▸ **Task to carry out**: The expected answer is every line from the material below that has the word "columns".

▸ **Information shown**:
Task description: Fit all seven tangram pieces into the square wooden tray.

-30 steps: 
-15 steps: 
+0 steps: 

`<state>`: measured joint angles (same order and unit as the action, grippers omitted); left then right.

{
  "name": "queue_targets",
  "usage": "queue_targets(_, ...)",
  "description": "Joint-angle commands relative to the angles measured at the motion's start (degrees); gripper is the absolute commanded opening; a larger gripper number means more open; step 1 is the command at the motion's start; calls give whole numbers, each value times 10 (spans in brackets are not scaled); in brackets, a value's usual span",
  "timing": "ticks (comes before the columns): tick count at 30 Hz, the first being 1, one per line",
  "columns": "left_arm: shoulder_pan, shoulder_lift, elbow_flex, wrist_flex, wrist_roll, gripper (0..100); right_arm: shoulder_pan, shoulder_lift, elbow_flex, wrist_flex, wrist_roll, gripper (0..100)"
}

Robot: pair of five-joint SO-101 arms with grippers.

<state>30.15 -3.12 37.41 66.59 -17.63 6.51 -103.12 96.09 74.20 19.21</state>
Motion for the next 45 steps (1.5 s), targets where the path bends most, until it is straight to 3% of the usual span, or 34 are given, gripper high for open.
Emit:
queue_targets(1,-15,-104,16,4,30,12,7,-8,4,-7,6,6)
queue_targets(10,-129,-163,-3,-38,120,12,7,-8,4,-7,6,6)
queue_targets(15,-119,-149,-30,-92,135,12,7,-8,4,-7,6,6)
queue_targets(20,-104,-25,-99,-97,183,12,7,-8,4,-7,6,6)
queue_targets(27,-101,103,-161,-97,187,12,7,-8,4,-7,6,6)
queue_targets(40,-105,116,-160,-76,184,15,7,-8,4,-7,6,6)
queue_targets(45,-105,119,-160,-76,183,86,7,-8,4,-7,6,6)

▸ **Written response**:
  "timing": "ticks (comes before the columns): tick count at 30 Hz, the first being 1, one per line",
  "columns": "left_arm: shoulder_pan, shoulder_lift, elbow_flex, wrist_flex, wrist_roll, gripper (0..100); right_arm: shoulder_pan, shoulder_lift, elbow_flex, wrist_flex, wrist_roll, gripper (0..100)"

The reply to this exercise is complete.